MINNEAPOLIS (AP) — Attorneys for the federal government have until next Thursday to reach an agreement with human rights advocates seeking to ensure the right to counsel for people detained at an Immigration and Customs Enforcement facility in Minnesota, a judge said Friday.
Advocates said people held at the facility on the outskirts of Minneapolis who face possible deportation are denied adequate access to lawyers, including in-person meetings. Attorney Jeffrey Dubner said inmates are allowed to make phone calls, but ICE personnel are usually nearby.
U.S. District Judge Nancy Brasel told Justice Department attorney Christina Parascandola that there appears to be a “very wide real disconnect” between what human rights advocates are arguing and the government’s claims for adequate access to what ICE describes as nothing more than a temporary detention facility.
Parascandola said inmates at the facility have access to counseling and unmonitored phone calls at any time and for as long as they need. She admitted she had never been there.
Brasel called her argument “a tough sell,” noting that there is far more evidence in the case file to support the plaintiffs’ claims than the government’s assurances.
“The gap here is so enormous that I don’t know how you’re going to close it,” the judge said.
Instead of ruling on the spot, Brasel told both sides to meet next with a retired judge who mediates and has already helped bridge some gaps. She noted at the start of the hearing that both sides agreed that “some degree of reasonable access” to legal counsel is constitutionally required, but differed on the details of what that should look like.
If the parties do not reach at least a partial agreement by 5 p.m. Thursday, Feb. 12, the judge said he will issue the order then. She did not specify which way she would lead.
A member of Congress condemns the conditions in the detention center
The facility is part of the Bishop Henry Whipple Federal Building, which is a center of ICE operations and has been the scene of frequent protests.
Democratic U.S. Representative Kelly Morrison of Minnesota said in a statement Friday that conditions at the detention center continue to be poor. The doctor said he learned during his visit Thursday night that the facility does not have protocols in place to prevent measles from spreading to Minnesota from Texas. At least two cases were reported at a major ICE detention center in Texas this week.
Some Minnesota inmates, including families with children, were sent to the Texas facility, and some returned to Minnesota after the courts intervened, including 5-year-old Liam Conejo Ramos and his father.
“It is very clear that Whipple is not at all equipped to deal with what the Trump Administration is doing with the cruel and chaotic ‘Operation Metro Surge,'” Morrison said in a statement. “I am appalled by the inability or unwillingness of federal agents to answer some of the most basic questions about their operations and protocols.”
Even though a federal judge ruled Monday that members of Congress have the right to make unannounced visits to ICE facilities, Morrison said in a statement that agents tried to bar her entry for nearly half an hour and asked her to leave before finally letting her in.
In his first attempt last month, Morrison and fellow Minnesota Democrats Ilhan Omar and Angie Craig were rejected.
After gaining access to the building last weekend, Morrison said no real medical care is provided to people held there.
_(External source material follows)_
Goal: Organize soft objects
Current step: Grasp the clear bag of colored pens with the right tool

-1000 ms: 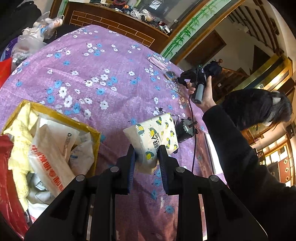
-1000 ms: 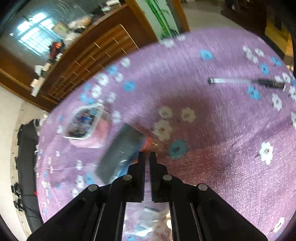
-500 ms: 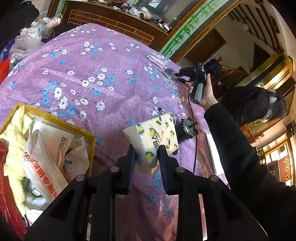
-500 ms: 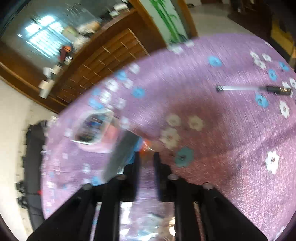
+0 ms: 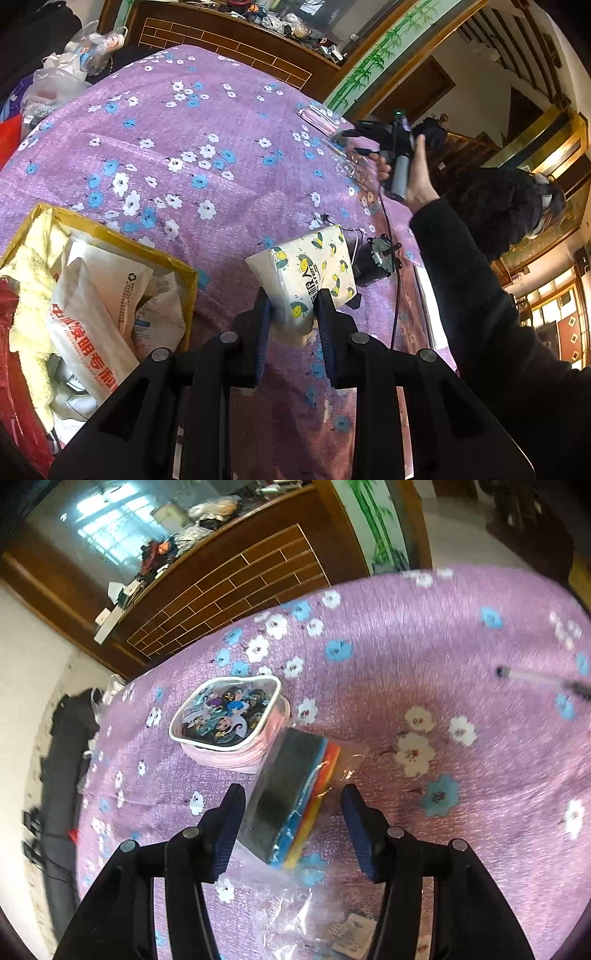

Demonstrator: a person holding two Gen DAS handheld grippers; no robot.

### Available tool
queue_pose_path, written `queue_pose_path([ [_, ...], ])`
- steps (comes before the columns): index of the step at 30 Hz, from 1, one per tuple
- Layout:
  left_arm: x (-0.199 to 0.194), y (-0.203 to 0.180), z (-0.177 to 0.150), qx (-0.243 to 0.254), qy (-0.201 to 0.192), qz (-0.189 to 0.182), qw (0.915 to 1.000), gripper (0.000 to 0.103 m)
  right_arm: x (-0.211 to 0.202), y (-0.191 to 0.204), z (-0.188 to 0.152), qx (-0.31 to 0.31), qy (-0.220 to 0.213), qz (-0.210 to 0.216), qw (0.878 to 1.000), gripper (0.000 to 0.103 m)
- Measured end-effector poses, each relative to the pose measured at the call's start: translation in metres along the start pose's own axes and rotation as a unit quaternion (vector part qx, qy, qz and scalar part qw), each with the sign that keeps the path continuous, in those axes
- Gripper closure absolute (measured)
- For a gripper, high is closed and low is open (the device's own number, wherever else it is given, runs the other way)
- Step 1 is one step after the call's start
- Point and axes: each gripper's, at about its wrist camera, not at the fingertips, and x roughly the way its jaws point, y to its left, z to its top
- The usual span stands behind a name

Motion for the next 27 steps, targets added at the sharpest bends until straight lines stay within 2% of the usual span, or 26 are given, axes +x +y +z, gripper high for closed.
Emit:
queue_pose_path([
  [1,0.000,0.001,0.000,-0.002,0.000,-0.002,1.0000,0.080,-0.010,-0.003,-0.002,-0.012,-0.008,-0.010,1.000,0.049],
  [3,0.002,0.001,0.000,-0.003,0.002,-0.005,1.0000,0.080,-0.025,-0.011,-0.008,-0.022,-0.002,0.001,1.000,0.048],
  [5,0.002,0.000,0.000,-0.002,0.004,-0.011,0.9999,0.080,-0.036,-0.021,-0.021,-0.045,0.009,-0.013,0.999,0.041],
  [7,0.002,-0.001,-0.001,-0.001,0.004,-0.012,0.9999,0.080,-0.028,-0.035,-0.033,-0.036,0.036,-0.031,0.998,0.041],
  [9,-0.001,-0.003,-0.003,-0.002,0.003,-0.012,0.9999,0.080,-0.018,-0.035,-0.043,-0.027,0.048,-0.030,0.998,0.041],
  [12,-0.010,-0.009,-0.007,0.004,-0.004,-0.007,1.0000,0.080,-0.013,-0.018,-0.055,-0.042,0.038,-0.066,0.996,0.043],
  [13,-0.014,-0.012,-0.009,0.006,-0.007,-0.007,0.9999,0.080,-0.012,-0.013,-0.057,-0.045,0.037,-0.074,0.996,0.053],
  [14,-0.018,-0.015,-0.011,0.009,-0.011,-0.007,0.9999,0.080,-0.012,-0.006,-0.061,-0.053,0.035,-0.094,0.994,0.070],
  [16,-0.024,-0.020,-0.014,0.015,-0.017,-0.008,0.9997,0.080,-0.010,0.001,-0.067,-0.066,0.031,-0.129,0.989,0.093],
  [17,-0.026,-0.023,-0.015,0.018,-0.018,-0.009,0.9996,0.080,-0.011,0.003,-0.070,-0.073,0.026,-0.139,0.987,0.097],
  [19,-0.031,-0.029,-0.019,0.024,-0.021,-0.011,0.9994,0.080,-0.016,0.000,-0.076,-0.069,0.021,-0.134,0.988,0.103],
  [21,-0.034,-0.034,-0.022,0.029,-0.021,-0.013,0.9993,0.080,-0.034,-0.008,-0.081,-0.056,0.000,-0.119,0.991,0.103],
  [27,-0.035,-0.045,-0.029,0.040,-0.017,-0.026,0.9987,0.080,-0.113,-0.047,-0.100,-0.006,-0.051,-0.066,0.996,0.103],
])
Craig and Democratic Rep. Betty McCollum said they were turned away, despite the court order, when they tried to visit the overnight facility.
“We have heard numerous reports that inmates are being held in substandard conditions at Whipple,” the two representatives said in a statement. “We have every reason to believe that this administration is once again lying to them through their teeth and trying to hide what we all know to be true — that they are ignoring due process and treating immigrants as political pawns, not people.”
Man charged with murder for destroying anti-ICE sculpture
An immigration crackdown advocate who posted a video on social media of himself taking down an anti-ICE sculpture outside the Minnesota State Capitol in St. Paul, was released from jail Friday after being charged with misdemeanor property damage.
Lt. Mike Lee, a spokesman for the Minnesota State Patrol, said Capitol Security observed Jake Lang, 30, of Lake Worth, Fla., damage the display Thursday afternoon. He was arrested a short distance away. The ice sculpture read “Prosecute ICE”.
At his first court appearance, Lang was released pending trial but ordered to stay at least three blocks away from the Capitol. Court records did not include an attorney who could comment on his behalf.
Lang was drowned out by a large crowd last month when he tried to hold a small rally in Minneapolis in support of the Trump administration’s immigration crackdown. Lang was previously charged with assaulting an officer and other crimes before being granted clemency as part of President Donald Trump’s major intervention on behalf of the defendants on January 6 last year.